Although dizziness can occur in people of any age, they are more common in older adults. Fear of dizziness can cause older adults to limit their physical and social activities. Dizziness can also cause falls and other injuries.


It is common to feel dazed from time to time. Short episodes of stunning are not usually a consequence of a serious problem. Stunning is usually caused by a momentary decrease in blood pressure and blood flow to the head that occurs when standing up too quickly after sitting or lying down ( orthostatic hypotension ). A constant daze may mean that you have a more serious problem that needs to be evaluated.

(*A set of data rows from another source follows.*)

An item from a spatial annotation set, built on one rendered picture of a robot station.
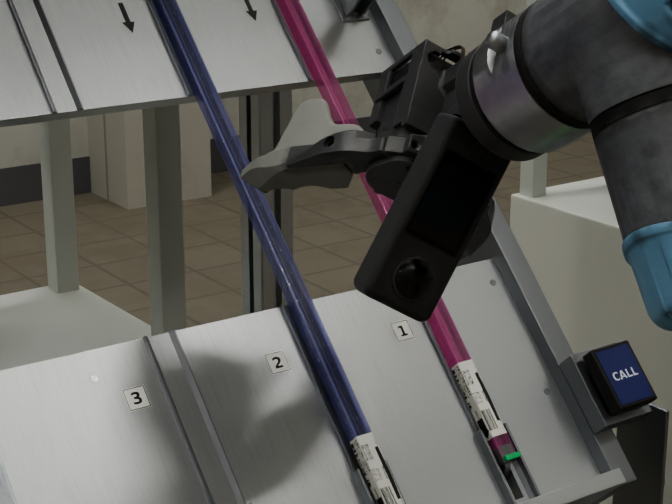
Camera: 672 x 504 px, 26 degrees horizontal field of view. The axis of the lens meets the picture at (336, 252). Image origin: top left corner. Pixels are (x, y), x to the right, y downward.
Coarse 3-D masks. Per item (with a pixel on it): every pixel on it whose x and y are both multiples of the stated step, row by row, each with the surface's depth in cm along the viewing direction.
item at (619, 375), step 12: (612, 348) 109; (624, 348) 110; (600, 360) 108; (612, 360) 109; (624, 360) 109; (612, 372) 108; (624, 372) 108; (636, 372) 109; (612, 384) 107; (624, 384) 108; (636, 384) 108; (648, 384) 109; (624, 396) 107; (636, 396) 108; (648, 396) 108
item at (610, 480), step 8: (608, 472) 106; (616, 472) 107; (584, 480) 105; (592, 480) 105; (600, 480) 106; (608, 480) 106; (616, 480) 106; (624, 480) 107; (560, 488) 104; (568, 488) 104; (576, 488) 104; (584, 488) 105; (592, 488) 105; (600, 488) 105; (608, 488) 106; (544, 496) 103; (552, 496) 103; (560, 496) 103; (568, 496) 104; (576, 496) 104; (584, 496) 104; (592, 496) 106; (600, 496) 108
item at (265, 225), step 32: (160, 0) 111; (192, 64) 109; (224, 128) 108; (224, 160) 107; (256, 192) 106; (256, 224) 105; (288, 256) 104; (288, 288) 103; (320, 320) 103; (320, 352) 101; (352, 416) 100
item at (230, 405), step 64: (256, 320) 102; (384, 320) 107; (512, 320) 112; (0, 384) 91; (64, 384) 93; (128, 384) 95; (192, 384) 97; (256, 384) 99; (320, 384) 102; (384, 384) 104; (448, 384) 107; (512, 384) 109; (0, 448) 89; (64, 448) 91; (128, 448) 93; (192, 448) 95; (256, 448) 97; (320, 448) 99; (384, 448) 101; (448, 448) 104; (576, 448) 109
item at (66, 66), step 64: (0, 0) 106; (64, 0) 108; (128, 0) 111; (192, 0) 114; (256, 0) 117; (320, 0) 120; (0, 64) 103; (64, 64) 105; (128, 64) 108; (256, 64) 114; (384, 64) 120
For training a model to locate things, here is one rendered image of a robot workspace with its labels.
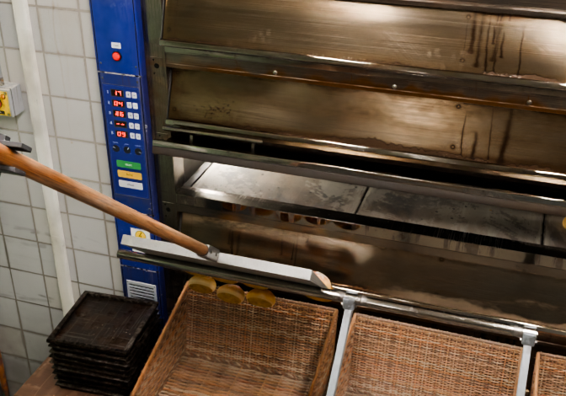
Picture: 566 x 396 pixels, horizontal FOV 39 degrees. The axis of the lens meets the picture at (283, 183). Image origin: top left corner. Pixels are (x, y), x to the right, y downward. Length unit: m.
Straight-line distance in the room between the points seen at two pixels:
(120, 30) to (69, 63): 0.26
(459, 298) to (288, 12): 1.03
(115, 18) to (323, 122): 0.71
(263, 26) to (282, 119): 0.29
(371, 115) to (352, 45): 0.22
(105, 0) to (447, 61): 1.04
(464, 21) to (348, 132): 0.47
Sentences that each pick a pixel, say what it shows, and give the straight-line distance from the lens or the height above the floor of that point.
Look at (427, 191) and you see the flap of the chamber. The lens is 2.26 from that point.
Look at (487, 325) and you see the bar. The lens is 2.19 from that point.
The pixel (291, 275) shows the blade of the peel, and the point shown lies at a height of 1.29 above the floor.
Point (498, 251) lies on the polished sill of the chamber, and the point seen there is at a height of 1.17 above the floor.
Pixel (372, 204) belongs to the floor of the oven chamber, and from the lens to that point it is 2.65.
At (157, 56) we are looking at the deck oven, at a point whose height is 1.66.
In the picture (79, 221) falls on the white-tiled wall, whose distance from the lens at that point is 2.99.
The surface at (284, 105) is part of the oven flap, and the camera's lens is 2.43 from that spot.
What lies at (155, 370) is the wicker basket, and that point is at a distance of 2.73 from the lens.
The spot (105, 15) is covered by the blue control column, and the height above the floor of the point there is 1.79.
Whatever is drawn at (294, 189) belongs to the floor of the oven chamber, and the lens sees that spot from 2.72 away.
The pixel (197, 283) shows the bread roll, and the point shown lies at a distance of 2.71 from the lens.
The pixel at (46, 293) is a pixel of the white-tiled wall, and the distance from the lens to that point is 3.29.
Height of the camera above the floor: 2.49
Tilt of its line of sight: 28 degrees down
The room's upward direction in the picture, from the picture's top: straight up
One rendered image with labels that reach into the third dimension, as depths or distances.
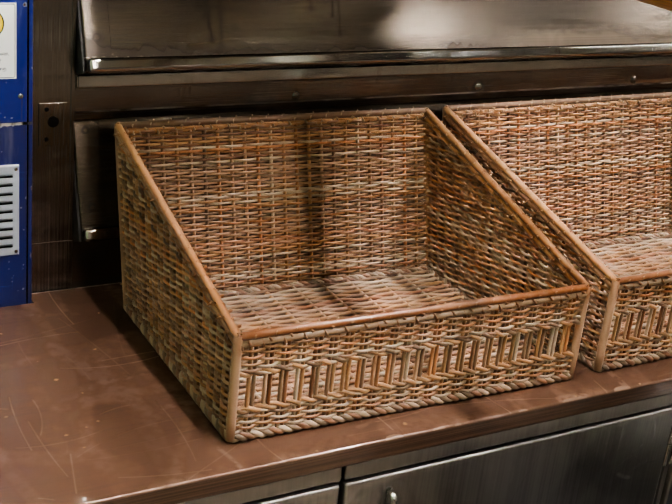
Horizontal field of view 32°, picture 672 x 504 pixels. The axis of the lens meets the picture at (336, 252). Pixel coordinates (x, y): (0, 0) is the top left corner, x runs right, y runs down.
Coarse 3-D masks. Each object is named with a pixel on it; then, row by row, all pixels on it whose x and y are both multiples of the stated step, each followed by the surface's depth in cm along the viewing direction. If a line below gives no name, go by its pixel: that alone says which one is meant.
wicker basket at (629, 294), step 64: (448, 128) 202; (512, 128) 210; (576, 128) 217; (640, 128) 225; (512, 192) 189; (576, 192) 219; (640, 192) 228; (576, 256) 177; (640, 256) 219; (640, 320) 177
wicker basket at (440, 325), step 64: (128, 128) 175; (192, 128) 180; (256, 128) 185; (320, 128) 191; (384, 128) 197; (128, 192) 172; (192, 192) 182; (256, 192) 187; (320, 192) 193; (384, 192) 198; (448, 192) 196; (128, 256) 176; (192, 256) 153; (256, 256) 188; (384, 256) 200; (448, 256) 198; (512, 256) 183; (192, 320) 155; (256, 320) 179; (320, 320) 181; (384, 320) 152; (448, 320) 158; (512, 320) 163; (576, 320) 169; (192, 384) 157; (256, 384) 161; (320, 384) 163; (384, 384) 156; (448, 384) 162; (512, 384) 168
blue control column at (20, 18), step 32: (0, 0) 159; (32, 0) 161; (32, 32) 163; (32, 64) 165; (0, 96) 164; (32, 96) 167; (0, 128) 166; (32, 128) 169; (0, 160) 168; (0, 256) 174; (0, 288) 176
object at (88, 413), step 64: (0, 320) 172; (64, 320) 174; (128, 320) 176; (0, 384) 156; (64, 384) 157; (128, 384) 159; (576, 384) 172; (640, 384) 175; (0, 448) 142; (64, 448) 144; (128, 448) 145; (192, 448) 146; (256, 448) 148; (320, 448) 150; (384, 448) 154; (448, 448) 161; (512, 448) 167; (576, 448) 174; (640, 448) 181
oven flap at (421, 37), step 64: (128, 0) 172; (192, 0) 177; (256, 0) 182; (320, 0) 187; (384, 0) 193; (448, 0) 199; (512, 0) 206; (576, 0) 213; (128, 64) 170; (192, 64) 175; (256, 64) 180; (320, 64) 186
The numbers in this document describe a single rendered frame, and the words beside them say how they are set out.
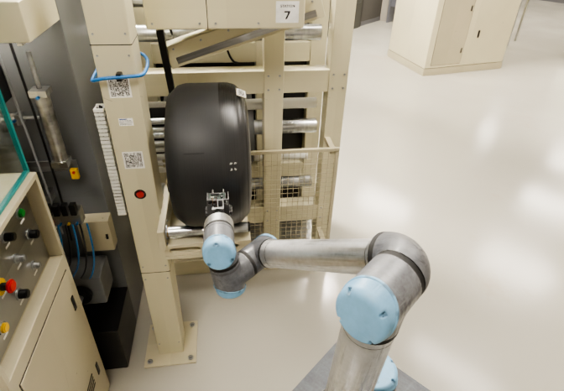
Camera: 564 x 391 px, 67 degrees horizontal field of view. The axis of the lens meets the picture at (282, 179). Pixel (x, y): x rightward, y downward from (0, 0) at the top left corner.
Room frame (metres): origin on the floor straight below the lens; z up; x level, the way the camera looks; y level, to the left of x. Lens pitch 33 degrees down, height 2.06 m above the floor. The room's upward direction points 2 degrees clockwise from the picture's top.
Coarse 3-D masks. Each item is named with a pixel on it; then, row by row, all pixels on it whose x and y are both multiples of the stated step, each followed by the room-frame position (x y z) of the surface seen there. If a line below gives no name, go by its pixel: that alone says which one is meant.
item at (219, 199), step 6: (222, 192) 1.13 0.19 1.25; (210, 198) 1.09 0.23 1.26; (216, 198) 1.08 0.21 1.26; (222, 198) 1.09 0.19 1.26; (228, 198) 1.09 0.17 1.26; (210, 204) 1.08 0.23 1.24; (216, 204) 1.07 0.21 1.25; (222, 204) 1.05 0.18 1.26; (228, 204) 1.08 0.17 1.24; (210, 210) 1.07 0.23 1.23; (216, 210) 1.03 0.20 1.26; (222, 210) 1.03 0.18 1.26; (228, 210) 1.08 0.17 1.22
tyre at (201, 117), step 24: (168, 96) 1.49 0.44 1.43; (192, 96) 1.43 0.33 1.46; (216, 96) 1.44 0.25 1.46; (240, 96) 1.49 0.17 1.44; (168, 120) 1.35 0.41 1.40; (192, 120) 1.33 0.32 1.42; (216, 120) 1.34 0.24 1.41; (240, 120) 1.37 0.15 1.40; (168, 144) 1.28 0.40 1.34; (192, 144) 1.27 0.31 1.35; (216, 144) 1.28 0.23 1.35; (240, 144) 1.30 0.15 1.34; (168, 168) 1.25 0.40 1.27; (192, 168) 1.23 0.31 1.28; (216, 168) 1.24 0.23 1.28; (240, 168) 1.26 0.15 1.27; (192, 192) 1.21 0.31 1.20; (216, 192) 1.22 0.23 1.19; (240, 192) 1.24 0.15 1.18; (192, 216) 1.22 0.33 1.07; (240, 216) 1.27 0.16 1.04
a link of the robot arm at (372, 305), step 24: (384, 264) 0.59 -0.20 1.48; (408, 264) 0.59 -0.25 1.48; (360, 288) 0.53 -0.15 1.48; (384, 288) 0.53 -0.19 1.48; (408, 288) 0.55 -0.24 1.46; (360, 312) 0.51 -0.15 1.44; (384, 312) 0.50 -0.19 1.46; (360, 336) 0.50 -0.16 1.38; (384, 336) 0.48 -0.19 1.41; (336, 360) 0.57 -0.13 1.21; (360, 360) 0.52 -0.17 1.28; (384, 360) 0.54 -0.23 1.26; (336, 384) 0.56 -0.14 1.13; (360, 384) 0.53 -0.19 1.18
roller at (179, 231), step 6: (240, 222) 1.38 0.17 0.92; (246, 222) 1.38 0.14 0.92; (168, 228) 1.33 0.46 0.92; (174, 228) 1.33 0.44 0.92; (180, 228) 1.34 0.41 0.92; (186, 228) 1.34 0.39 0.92; (192, 228) 1.34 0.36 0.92; (198, 228) 1.34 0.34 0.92; (234, 228) 1.36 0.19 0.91; (240, 228) 1.36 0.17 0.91; (246, 228) 1.36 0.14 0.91; (168, 234) 1.31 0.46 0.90; (174, 234) 1.32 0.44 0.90; (180, 234) 1.32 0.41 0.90; (186, 234) 1.32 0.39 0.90; (192, 234) 1.33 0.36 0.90; (198, 234) 1.33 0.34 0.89
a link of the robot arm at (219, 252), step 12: (216, 228) 0.93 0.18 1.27; (228, 228) 0.94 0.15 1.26; (204, 240) 0.90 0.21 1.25; (216, 240) 0.87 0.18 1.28; (228, 240) 0.88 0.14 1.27; (204, 252) 0.85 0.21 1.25; (216, 252) 0.85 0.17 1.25; (228, 252) 0.86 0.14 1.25; (216, 264) 0.84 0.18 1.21; (228, 264) 0.85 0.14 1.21
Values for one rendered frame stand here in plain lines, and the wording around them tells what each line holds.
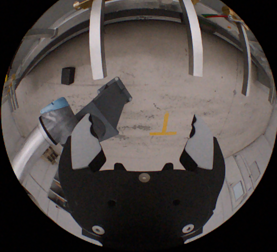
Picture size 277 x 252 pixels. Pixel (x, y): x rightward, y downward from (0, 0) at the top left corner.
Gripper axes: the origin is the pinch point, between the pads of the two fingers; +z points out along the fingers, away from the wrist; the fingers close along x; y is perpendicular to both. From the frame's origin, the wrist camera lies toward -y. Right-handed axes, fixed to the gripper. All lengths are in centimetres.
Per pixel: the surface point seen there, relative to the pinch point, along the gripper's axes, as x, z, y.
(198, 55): 14.0, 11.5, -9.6
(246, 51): 36.7, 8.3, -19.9
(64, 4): -39, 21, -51
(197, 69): 13.9, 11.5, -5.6
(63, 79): -94, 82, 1
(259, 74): 274, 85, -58
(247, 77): 37.4, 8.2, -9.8
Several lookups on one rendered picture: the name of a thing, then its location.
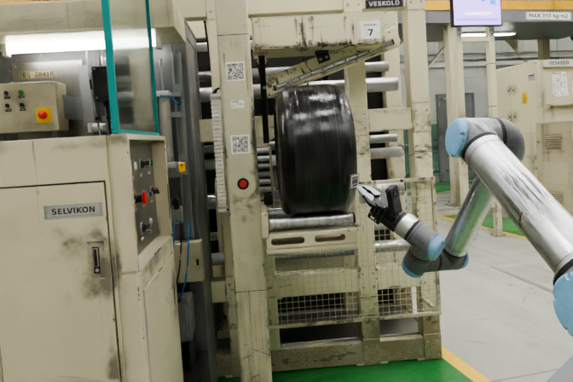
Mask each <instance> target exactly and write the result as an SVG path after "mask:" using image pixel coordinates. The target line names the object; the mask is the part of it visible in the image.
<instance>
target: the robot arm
mask: <svg viewBox="0 0 573 382"><path fill-rule="evenodd" d="M445 146H446V150H447V152H448V154H449V156H451V157H455V158H458V157H461V158H462V159H463V160H464V161H465V162H466V164H467V165H468V166H470V167H471V168H472V170H473V171H474V172H475V173H476V177H475V179H474V181H473V183H472V185H471V187H470V189H469V191H468V193H467V195H466V198H465V200H464V202H463V204H462V206H461V208H460V210H459V212H458V214H457V216H456V218H455V220H454V222H453V224H452V226H451V228H450V231H449V233H448V235H447V237H446V239H444V238H443V237H442V236H441V235H440V234H439V233H437V232H436V231H434V230H433V229H431V228H430V227H429V226H427V225H426V224H424V223H423V222H421V221H420V220H419V219H418V218H417V217H415V216H414V215H412V214H411V213H408V214H407V213H406V212H403V213H401V212H402V205H401V201H400V195H399V191H398V186H397V185H393V184H391V185H390V186H389V187H388V188H387V189H386V190H385V192H383V191H382V190H379V189H377V188H372V187H369V186H365V185H360V184H357V185H356V189H357V191H358V192H359V202H360V203H361V204H362V205H363V204H365V203H367V204H368V205H369V206H370V207H372V208H371V209H370V212H371V213H370V212H369V213H368V217H369V218H370V219H371V220H373V219H372V218H371V215H372V217H374V216H375V218H376V219H377V220H376V222H375V221H374V220H373V221H374V222H375V223H377V224H378V225H379V224H380V223H382V224H384V225H385V226H386V227H387V228H388V229H390V230H391V231H392V232H393V233H394V232H395V233H396V234H398V235H399V236H400V237H402V238H403V239H404V240H405V241H407V242H408V243H409V244H410V247H409V249H408V251H407V252H406V254H405V256H404V257H403V259H402V269H403V270H404V272H405V273H406V274H407V275H409V276H411V277H413V278H419V277H421V276H422V275H424V273H425V272H436V271H443V270H458V269H464V268H465V267H466V266H467V264H468V260H469V254H468V251H467V250H468V248H469V246H470V244H471V243H472V241H473V239H474V237H475V235H476V233H477V232H478V230H479V228H480V226H481V224H482V223H483V220H484V219H485V217H486V215H487V213H488V212H489V209H490V207H491V206H492V204H493V203H494V201H495V200H497V201H498V202H499V204H500V205H501V207H502V208H503V209H504V210H505V212H506V213H507V214H508V216H509V217H510V218H511V219H512V220H513V221H514V223H515V224H516V225H517V226H518V228H519V229H520V230H521V232H522V233H523V234H524V236H525V237H526V238H527V239H528V241H529V242H530V244H531V245H532V246H533V247H534V248H535V249H536V250H537V252H538V253H539V254H540V255H541V257H542V258H543V260H544V261H545V262H546V263H547V265H548V266H549V267H550V269H551V270H552V271H553V273H554V277H553V295H554V299H553V308H554V311H555V314H556V316H557V317H558V319H559V322H560V323H561V325H562V326H563V328H564V329H566V330H568V334H569V335H570V336H572V337H573V216H571V214H569V212H567V211H566V210H565V209H564V208H563V206H562V205H561V204H560V203H559V202H558V201H557V200H556V199H555V198H554V197H553V196H552V195H551V193H550V192H549V191H548V190H547V189H546V188H545V187H544V186H543V185H542V184H541V183H540V182H539V180H538V179H537V178H536V177H535V176H534V175H533V174H532V173H531V172H530V171H529V170H528V169H527V167H526V166H525V165H524V164H523V163H522V160H523V158H524V152H525V145H524V138H523V135H522V134H521V132H520V130H519V129H518V127H517V126H516V125H515V124H513V123H512V122H511V121H509V120H507V119H502V118H466V117H464V118H461V119H454V120H453V121H452V122H451V123H450V124H449V127H448V128H447V131H446V136H445ZM400 213H401V214H400Z"/></svg>
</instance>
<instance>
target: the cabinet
mask: <svg viewBox="0 0 573 382"><path fill-rule="evenodd" d="M535 130H536V152H537V176H538V180H539V182H540V183H541V184H542V185H543V186H544V187H545V188H546V189H547V190H548V191H549V192H550V193H551V195H552V196H553V197H554V198H555V199H556V200H557V201H558V202H559V203H560V204H561V205H562V206H563V208H564V209H565V210H566V211H567V212H569V214H571V216H573V120H565V121H553V122H540V123H536V125H535Z"/></svg>
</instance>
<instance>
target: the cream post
mask: <svg viewBox="0 0 573 382"><path fill-rule="evenodd" d="M214 3H215V16H216V28H217V52H218V65H219V77H220V88H221V102H222V114H223V138H224V150H225V161H226V175H227V187H228V199H229V223H230V235H231V248H232V260H233V272H234V296H235V308H236V320H237V333H238V346H239V358H240V381H241V382H272V373H271V355H270V344H269V318H268V305H267V292H266V279H265V266H264V253H263V239H262V230H261V217H260V211H261V202H260V189H259V176H258V151H257V138H256V125H255V113H254V100H253V87H252V62H251V49H250V35H249V22H248V9H247V0H214ZM237 61H244V62H245V75H246V80H241V81H227V78H226V66H225V62H237ZM240 100H244V107H239V108H232V107H231V101H240ZM235 135H249V138H250V151H251V152H250V153H236V154H232V152H231V140H230V136H235ZM242 180H244V181H246V186H245V187H244V188H242V187H241V186H240V181H242Z"/></svg>
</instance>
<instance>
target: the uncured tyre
mask: <svg viewBox="0 0 573 382"><path fill-rule="evenodd" d="M274 130H275V159H276V170H277V181H278V189H279V196H280V201H281V207H282V210H283V211H284V212H285V213H286V214H287V215H288V216H289V217H296V216H308V215H319V214H331V213H343V212H347V211H348V210H349V209H350V207H351V206H352V205H353V203H354V200H355V196H356V188H352V189H350V175H353V174H356V173H357V155H356V133H355V126H354V120H353V116H352V111H351V107H350V102H349V100H348V97H347V95H346V94H345V93H344V92H343V91H342V90H341V89H340V88H338V87H337V86H336V85H333V84H309V85H294V86H288V87H286V88H283V89H282V90H281V92H280V93H279V94H278V95H277V96H276V97H275V107H274Z"/></svg>
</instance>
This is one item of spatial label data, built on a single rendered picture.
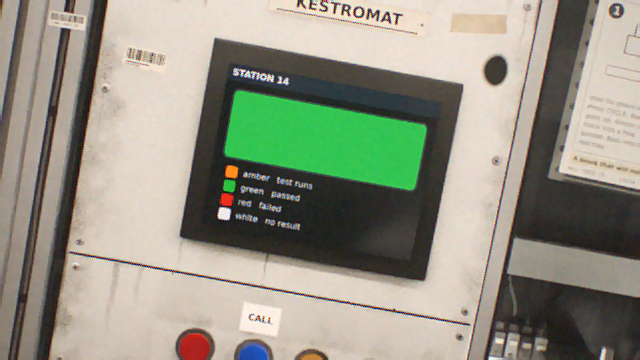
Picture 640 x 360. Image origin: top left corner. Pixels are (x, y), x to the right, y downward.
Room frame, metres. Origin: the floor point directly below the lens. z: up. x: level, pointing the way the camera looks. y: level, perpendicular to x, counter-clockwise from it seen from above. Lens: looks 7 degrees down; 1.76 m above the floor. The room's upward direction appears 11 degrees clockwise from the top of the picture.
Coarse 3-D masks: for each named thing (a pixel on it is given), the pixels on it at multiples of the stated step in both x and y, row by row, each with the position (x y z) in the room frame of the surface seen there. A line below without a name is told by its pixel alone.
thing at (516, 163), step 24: (552, 0) 1.29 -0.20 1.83; (552, 24) 1.29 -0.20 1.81; (528, 72) 1.29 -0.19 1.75; (528, 96) 1.29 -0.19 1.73; (528, 120) 1.29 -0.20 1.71; (528, 144) 1.29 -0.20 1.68; (504, 192) 1.29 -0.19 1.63; (504, 216) 1.29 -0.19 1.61; (504, 240) 1.29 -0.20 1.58; (480, 312) 1.29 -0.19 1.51; (480, 336) 1.29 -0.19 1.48
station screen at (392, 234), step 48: (288, 96) 1.25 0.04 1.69; (336, 96) 1.25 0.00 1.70; (384, 96) 1.25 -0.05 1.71; (432, 144) 1.26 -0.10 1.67; (240, 192) 1.25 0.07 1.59; (288, 192) 1.25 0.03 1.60; (336, 192) 1.25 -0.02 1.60; (384, 192) 1.25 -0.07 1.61; (336, 240) 1.25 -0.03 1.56; (384, 240) 1.25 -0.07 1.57
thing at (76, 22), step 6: (54, 12) 1.27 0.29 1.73; (60, 12) 1.27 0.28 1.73; (66, 12) 1.27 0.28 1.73; (48, 18) 1.27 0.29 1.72; (54, 18) 1.27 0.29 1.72; (60, 18) 1.27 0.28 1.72; (66, 18) 1.27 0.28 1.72; (72, 18) 1.27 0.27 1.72; (78, 18) 1.27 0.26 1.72; (84, 18) 1.27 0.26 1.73; (48, 24) 1.27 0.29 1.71; (54, 24) 1.27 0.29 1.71; (60, 24) 1.27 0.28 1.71; (66, 24) 1.27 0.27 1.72; (72, 24) 1.27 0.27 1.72; (78, 24) 1.27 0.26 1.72; (84, 24) 1.27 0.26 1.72; (78, 30) 1.27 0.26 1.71; (84, 30) 1.27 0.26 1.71
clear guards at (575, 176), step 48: (576, 0) 1.29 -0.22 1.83; (624, 0) 1.29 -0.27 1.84; (576, 48) 1.29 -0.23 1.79; (624, 48) 1.29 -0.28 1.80; (576, 96) 1.29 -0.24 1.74; (624, 96) 1.30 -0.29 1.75; (576, 144) 1.29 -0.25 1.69; (624, 144) 1.30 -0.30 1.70; (528, 192) 1.29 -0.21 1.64; (576, 192) 1.29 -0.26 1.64; (624, 192) 1.30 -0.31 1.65; (528, 240) 1.29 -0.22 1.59; (576, 240) 1.29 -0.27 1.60; (624, 240) 1.30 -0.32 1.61; (528, 288) 1.29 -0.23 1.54; (576, 288) 1.30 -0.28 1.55; (624, 288) 1.30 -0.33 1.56; (528, 336) 1.29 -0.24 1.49; (576, 336) 1.30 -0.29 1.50; (624, 336) 1.30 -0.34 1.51
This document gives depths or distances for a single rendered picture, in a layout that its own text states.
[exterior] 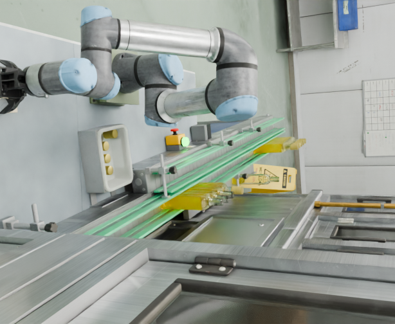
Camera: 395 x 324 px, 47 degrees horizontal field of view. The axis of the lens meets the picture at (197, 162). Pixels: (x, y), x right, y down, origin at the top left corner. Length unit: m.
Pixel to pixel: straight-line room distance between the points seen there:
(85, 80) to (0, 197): 0.50
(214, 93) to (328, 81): 6.28
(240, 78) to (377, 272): 0.76
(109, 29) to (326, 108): 6.55
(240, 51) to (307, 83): 6.33
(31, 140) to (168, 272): 0.90
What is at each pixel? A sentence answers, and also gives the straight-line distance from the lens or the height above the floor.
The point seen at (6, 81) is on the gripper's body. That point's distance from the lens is 1.15.
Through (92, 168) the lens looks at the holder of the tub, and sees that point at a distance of 1.62.
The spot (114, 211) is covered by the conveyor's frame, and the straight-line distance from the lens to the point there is 1.58.
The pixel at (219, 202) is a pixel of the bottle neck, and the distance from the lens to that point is 1.72.
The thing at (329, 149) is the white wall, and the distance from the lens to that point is 7.63.
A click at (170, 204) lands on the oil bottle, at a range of 1.80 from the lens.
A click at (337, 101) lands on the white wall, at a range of 7.51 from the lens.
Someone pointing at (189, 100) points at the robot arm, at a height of 1.18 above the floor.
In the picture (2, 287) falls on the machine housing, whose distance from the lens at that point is 0.68.
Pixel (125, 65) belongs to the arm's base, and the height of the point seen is 0.88.
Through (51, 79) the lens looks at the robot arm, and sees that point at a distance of 1.07.
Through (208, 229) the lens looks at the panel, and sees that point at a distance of 1.84.
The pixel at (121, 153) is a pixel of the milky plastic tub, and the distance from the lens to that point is 1.73.
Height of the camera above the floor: 1.80
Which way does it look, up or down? 26 degrees down
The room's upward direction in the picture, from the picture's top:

Stunning has many causes, including:

Diseases like flu or colds. In general, home treatment of flu and cold symptoms will relieve the stun.
Vomiting, diarrhea, fever and other diseases that cause dehydration .
Very rapid or deep breathing ( hyperventilation ).
Anxiety and stress .

The use of tobacco, alcohol or illegal drugs.
A more serious cause of the stun is bleeding. Most of the time, the location of the bleeding and the need to seek medical attention are obvious. But, sometimes, the bleeding is not obvious (hidden bleeding). You may have small amounts of bleeding in the digestive tract for days or weeks without noticing the bleeding. When this occurs, stunning and fatigue may be the first notorious symptoms that you are losing blood. Heavy menstrual bleeding can also cause this type of stun.

Sometimes, the cause of the stun is an abnormal heart rhythm ( arrhythmia ), which can cause fainting (syncope). Fainting of unknown origin should be evaluated by a doctor. You can control your heart rate by taking your pulse .

Many drugs prescription and nonprescription medications can cause lightheadedness or dizziness. The degree of stunning or dizziness that a medication causes varies.